[WHAT TO WORK ON]
Beginning with the first line of the entries below, quote each line until you reach and include the line with "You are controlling".

[SUPPLIED ENTRIES]
# # #

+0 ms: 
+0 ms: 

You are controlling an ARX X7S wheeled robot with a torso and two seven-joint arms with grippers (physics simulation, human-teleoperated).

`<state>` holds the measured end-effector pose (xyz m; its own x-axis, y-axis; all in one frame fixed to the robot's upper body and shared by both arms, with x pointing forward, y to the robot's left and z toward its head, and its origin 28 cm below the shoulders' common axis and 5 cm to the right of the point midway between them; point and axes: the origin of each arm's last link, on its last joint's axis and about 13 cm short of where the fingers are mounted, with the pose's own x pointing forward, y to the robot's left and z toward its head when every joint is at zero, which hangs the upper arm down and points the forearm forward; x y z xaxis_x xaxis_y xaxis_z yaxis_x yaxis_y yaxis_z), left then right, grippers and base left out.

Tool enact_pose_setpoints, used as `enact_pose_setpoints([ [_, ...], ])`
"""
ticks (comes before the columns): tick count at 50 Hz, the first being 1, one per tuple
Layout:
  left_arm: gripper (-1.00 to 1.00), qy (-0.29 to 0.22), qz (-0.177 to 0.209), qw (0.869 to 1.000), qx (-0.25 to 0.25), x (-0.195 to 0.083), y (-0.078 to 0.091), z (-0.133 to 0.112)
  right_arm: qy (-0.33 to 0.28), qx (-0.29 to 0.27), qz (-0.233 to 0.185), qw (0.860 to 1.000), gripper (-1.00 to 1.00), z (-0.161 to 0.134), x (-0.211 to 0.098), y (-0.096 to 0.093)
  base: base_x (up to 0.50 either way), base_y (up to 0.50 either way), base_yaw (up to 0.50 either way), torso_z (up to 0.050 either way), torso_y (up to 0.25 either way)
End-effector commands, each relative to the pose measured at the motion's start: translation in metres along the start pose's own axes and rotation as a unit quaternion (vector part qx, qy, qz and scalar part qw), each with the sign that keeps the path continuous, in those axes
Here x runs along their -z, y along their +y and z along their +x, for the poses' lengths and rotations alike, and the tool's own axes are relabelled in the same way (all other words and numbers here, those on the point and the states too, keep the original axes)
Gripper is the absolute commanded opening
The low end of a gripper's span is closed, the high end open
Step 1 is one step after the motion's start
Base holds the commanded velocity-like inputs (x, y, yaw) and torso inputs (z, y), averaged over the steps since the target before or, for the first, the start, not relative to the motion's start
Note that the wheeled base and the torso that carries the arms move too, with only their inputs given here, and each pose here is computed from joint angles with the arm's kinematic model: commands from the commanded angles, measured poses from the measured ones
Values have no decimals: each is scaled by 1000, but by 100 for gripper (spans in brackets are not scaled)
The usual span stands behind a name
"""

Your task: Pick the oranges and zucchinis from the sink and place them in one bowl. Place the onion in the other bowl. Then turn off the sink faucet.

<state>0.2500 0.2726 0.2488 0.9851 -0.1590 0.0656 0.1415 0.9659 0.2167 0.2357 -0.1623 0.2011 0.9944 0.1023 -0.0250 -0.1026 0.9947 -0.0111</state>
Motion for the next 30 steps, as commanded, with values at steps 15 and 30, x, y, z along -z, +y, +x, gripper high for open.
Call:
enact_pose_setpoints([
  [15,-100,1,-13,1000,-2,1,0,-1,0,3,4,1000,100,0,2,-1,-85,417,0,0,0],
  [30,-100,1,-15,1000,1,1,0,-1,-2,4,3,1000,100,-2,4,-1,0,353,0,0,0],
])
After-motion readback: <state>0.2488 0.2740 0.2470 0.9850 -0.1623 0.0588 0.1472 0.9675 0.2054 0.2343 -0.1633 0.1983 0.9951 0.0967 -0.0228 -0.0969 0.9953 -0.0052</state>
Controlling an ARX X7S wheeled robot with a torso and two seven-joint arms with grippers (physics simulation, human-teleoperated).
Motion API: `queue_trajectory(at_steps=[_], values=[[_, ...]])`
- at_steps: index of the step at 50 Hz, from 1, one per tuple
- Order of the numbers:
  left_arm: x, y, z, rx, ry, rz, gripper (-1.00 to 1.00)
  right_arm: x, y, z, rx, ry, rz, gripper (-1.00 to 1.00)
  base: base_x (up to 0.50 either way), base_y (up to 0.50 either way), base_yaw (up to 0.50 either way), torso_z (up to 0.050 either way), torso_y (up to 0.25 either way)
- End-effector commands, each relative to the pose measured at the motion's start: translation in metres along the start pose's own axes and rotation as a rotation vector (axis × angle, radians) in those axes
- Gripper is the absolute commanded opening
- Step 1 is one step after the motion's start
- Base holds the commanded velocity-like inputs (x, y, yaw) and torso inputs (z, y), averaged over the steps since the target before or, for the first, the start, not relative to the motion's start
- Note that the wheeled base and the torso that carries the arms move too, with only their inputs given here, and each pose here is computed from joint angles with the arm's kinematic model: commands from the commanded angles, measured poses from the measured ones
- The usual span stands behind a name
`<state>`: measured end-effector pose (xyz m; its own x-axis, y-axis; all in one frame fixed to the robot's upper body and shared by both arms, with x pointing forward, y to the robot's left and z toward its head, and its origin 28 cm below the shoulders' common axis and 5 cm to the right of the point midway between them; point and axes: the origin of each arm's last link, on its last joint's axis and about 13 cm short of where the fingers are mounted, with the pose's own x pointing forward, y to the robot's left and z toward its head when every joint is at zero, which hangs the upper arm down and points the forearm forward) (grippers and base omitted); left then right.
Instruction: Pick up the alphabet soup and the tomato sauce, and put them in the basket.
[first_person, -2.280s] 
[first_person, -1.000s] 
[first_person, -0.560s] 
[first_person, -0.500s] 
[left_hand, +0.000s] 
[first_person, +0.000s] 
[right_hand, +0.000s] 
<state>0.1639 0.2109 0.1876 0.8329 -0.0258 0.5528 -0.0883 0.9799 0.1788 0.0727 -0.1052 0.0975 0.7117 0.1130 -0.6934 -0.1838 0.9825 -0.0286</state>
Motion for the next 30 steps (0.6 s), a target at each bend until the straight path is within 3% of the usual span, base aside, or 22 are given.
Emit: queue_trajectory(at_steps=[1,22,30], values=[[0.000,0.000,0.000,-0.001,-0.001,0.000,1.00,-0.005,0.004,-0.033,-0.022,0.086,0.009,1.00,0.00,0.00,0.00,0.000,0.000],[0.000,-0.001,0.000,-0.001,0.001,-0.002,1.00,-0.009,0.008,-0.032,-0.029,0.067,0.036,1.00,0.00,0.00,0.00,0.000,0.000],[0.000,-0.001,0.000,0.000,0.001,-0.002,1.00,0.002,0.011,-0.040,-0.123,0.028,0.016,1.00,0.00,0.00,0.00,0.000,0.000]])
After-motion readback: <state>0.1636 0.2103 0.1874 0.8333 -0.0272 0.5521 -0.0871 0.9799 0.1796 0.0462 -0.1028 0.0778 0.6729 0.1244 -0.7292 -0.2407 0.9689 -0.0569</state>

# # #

[SOLVED PROBLEM]
+0 ms: 
+0 ms: 

You are controlling an ARX X7S wheeled robot with a torso and two seven-joint arms with grippers (physics simulation, human-teleoperated).

Nothing more is required for this exercise.